Below are the records; copy each line in which "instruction" occurs.
START INFORMATION SHOWN
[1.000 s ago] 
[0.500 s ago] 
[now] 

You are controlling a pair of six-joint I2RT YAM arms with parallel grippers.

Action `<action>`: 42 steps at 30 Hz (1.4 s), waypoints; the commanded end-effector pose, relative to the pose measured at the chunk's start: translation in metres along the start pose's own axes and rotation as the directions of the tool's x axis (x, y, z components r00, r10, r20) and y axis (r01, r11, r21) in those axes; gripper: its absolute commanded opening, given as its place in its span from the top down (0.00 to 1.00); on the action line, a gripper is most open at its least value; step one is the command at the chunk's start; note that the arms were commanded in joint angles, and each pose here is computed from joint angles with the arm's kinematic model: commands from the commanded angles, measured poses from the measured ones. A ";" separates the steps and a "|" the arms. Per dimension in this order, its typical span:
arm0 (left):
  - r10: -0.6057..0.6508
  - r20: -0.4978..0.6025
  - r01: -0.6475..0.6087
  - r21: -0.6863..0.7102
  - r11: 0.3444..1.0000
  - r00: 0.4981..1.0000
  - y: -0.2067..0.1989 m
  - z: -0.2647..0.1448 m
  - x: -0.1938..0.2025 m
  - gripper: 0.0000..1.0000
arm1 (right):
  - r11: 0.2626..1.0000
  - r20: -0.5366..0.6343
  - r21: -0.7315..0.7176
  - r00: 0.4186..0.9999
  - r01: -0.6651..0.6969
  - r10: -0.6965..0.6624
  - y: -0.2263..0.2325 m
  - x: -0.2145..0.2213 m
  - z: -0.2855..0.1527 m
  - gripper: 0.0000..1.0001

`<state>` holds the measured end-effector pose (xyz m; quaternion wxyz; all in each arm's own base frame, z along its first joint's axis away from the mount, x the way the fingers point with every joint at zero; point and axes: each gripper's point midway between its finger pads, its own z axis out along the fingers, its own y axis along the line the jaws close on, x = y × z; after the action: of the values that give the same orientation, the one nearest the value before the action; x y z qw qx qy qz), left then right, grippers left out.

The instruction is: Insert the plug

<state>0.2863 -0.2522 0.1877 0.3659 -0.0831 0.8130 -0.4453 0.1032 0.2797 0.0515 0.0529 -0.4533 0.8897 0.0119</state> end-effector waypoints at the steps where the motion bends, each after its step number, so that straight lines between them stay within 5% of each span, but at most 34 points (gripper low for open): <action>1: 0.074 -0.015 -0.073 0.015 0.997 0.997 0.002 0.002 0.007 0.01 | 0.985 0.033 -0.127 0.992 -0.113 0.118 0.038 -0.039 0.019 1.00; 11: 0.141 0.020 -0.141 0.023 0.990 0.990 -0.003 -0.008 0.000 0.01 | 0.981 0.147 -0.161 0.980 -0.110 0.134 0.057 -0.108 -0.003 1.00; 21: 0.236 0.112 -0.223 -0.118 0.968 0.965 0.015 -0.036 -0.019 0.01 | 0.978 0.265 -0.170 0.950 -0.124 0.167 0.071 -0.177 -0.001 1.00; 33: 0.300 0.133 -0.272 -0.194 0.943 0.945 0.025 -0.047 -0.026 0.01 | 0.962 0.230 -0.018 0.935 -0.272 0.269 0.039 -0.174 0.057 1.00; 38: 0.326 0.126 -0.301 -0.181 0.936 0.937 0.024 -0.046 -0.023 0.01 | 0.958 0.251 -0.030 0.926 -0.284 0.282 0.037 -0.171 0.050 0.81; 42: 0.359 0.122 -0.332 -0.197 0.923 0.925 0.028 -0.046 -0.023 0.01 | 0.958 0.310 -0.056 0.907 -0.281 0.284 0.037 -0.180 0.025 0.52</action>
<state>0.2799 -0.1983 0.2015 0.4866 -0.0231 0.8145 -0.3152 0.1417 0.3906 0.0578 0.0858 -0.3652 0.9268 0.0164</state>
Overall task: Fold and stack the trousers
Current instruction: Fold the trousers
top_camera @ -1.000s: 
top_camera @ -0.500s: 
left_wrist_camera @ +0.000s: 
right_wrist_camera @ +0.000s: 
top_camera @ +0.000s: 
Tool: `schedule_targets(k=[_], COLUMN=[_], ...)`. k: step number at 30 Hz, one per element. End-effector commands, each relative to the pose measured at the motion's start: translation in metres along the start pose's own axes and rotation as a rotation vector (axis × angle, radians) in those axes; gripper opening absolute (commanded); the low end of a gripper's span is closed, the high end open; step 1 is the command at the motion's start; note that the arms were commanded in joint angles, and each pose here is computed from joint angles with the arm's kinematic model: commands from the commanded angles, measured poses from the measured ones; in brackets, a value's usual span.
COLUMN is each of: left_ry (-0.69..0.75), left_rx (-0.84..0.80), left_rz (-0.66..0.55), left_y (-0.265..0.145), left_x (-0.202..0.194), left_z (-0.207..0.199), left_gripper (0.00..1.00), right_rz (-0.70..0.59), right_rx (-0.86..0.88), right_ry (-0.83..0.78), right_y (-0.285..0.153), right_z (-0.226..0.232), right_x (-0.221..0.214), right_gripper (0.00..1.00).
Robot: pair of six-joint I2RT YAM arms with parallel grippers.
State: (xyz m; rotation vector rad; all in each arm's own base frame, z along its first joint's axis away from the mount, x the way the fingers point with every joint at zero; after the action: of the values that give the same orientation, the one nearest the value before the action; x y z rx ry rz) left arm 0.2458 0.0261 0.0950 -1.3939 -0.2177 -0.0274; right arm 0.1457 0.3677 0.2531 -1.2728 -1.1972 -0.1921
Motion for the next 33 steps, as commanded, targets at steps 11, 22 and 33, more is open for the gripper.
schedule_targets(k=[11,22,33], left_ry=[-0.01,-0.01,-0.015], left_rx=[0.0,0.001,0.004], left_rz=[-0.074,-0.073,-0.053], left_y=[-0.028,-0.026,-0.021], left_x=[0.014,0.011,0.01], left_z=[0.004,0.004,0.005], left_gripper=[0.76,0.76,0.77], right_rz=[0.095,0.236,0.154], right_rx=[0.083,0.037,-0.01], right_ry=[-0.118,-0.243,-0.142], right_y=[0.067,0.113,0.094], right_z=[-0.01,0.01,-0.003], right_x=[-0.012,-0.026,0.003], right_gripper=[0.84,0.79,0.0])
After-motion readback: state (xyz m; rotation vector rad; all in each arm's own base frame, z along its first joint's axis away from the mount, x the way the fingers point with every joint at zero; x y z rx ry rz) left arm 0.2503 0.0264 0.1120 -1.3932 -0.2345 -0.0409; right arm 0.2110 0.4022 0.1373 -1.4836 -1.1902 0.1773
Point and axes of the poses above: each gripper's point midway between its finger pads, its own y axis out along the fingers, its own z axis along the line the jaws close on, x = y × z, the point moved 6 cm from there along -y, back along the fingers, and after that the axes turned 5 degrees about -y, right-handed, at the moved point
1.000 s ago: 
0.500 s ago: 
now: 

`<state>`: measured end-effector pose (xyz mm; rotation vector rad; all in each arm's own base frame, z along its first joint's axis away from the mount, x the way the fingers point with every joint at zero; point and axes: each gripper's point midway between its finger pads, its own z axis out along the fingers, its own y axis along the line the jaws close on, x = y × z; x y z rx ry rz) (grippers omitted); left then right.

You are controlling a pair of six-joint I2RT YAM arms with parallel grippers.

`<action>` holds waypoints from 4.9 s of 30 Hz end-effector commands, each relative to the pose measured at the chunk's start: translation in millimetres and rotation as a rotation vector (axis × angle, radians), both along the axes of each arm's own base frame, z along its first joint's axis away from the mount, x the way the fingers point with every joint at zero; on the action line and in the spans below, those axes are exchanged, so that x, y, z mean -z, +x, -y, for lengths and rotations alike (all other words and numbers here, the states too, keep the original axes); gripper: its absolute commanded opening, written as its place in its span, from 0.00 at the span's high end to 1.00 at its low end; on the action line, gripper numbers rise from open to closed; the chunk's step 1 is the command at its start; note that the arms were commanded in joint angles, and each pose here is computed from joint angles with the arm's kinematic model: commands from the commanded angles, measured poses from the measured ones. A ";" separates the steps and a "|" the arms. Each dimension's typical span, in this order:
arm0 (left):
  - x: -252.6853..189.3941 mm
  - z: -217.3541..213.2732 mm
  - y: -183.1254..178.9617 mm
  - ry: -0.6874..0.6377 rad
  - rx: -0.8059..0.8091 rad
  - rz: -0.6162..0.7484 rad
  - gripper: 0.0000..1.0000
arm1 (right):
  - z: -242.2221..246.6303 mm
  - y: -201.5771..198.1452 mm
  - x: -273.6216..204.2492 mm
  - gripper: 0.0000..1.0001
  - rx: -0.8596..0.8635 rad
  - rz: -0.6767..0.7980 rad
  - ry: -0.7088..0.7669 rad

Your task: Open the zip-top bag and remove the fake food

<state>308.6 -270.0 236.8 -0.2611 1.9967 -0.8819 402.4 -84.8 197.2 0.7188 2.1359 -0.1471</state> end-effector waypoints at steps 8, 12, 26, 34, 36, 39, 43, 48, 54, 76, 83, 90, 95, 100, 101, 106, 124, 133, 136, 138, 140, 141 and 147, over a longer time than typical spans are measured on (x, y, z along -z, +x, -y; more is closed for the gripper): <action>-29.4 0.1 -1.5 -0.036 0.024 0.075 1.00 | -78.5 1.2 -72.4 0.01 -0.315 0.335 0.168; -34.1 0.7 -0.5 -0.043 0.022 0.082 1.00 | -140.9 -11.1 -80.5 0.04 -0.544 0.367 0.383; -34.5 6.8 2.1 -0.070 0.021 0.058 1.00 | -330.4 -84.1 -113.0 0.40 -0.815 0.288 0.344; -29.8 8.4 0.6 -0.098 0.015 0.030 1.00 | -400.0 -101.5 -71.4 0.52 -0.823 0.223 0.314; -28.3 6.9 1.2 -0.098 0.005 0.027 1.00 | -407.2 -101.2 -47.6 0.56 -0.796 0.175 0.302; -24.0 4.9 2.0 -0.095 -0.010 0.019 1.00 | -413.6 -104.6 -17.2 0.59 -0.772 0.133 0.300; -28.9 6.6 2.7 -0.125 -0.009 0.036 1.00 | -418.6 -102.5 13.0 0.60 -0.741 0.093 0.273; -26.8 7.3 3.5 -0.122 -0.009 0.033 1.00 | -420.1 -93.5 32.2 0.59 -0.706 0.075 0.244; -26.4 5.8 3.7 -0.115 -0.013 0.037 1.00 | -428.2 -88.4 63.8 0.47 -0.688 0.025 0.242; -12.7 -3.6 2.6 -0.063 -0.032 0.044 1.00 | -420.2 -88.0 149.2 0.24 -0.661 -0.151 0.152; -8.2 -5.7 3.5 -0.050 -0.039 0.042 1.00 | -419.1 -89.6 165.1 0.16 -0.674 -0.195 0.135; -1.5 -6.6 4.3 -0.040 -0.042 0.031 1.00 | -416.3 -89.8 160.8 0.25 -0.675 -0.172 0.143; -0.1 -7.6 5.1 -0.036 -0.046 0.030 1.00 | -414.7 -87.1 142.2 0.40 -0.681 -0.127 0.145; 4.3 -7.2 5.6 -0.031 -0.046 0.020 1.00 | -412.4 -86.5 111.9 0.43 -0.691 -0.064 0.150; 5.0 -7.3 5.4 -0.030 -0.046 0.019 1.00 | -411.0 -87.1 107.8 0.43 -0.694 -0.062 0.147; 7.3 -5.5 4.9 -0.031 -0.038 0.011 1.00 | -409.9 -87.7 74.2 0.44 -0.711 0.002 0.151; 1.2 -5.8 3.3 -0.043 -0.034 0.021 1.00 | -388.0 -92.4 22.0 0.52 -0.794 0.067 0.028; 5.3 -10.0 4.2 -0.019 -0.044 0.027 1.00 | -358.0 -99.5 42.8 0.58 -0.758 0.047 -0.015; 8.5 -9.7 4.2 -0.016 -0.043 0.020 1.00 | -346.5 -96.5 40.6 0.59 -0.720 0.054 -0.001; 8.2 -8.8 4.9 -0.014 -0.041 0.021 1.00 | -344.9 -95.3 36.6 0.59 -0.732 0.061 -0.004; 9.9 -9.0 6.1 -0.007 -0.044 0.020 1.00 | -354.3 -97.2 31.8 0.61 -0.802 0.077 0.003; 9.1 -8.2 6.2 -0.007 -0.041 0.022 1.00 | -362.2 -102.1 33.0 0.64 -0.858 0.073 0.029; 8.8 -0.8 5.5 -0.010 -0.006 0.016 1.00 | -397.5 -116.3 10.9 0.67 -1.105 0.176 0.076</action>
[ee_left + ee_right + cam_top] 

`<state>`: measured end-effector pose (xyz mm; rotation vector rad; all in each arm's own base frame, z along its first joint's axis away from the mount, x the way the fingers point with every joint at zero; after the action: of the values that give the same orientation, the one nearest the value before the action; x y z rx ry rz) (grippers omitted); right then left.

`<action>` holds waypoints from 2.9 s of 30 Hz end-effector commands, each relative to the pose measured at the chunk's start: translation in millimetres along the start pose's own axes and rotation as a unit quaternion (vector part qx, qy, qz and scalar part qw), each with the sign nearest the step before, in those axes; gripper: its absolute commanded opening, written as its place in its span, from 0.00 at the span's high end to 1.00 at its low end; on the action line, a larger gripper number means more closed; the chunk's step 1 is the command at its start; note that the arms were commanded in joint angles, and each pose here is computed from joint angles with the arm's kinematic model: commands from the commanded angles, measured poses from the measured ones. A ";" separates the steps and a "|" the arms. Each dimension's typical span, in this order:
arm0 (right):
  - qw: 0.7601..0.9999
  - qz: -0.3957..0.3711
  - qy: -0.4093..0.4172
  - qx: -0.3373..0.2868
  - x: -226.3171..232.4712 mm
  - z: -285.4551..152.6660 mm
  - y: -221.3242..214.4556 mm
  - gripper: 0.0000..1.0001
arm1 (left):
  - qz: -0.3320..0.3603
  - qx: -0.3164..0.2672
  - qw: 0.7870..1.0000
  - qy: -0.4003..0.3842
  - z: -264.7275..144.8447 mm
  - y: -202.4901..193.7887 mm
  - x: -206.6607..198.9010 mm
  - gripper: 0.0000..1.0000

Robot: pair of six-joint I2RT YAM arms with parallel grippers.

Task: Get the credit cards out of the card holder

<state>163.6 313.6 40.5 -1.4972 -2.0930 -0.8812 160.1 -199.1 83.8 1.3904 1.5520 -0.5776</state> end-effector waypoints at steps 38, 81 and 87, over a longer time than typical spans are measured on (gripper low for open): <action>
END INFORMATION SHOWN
- TASK OUTPUT:
The instruction is: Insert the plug
Current instruction: Fold the trousers

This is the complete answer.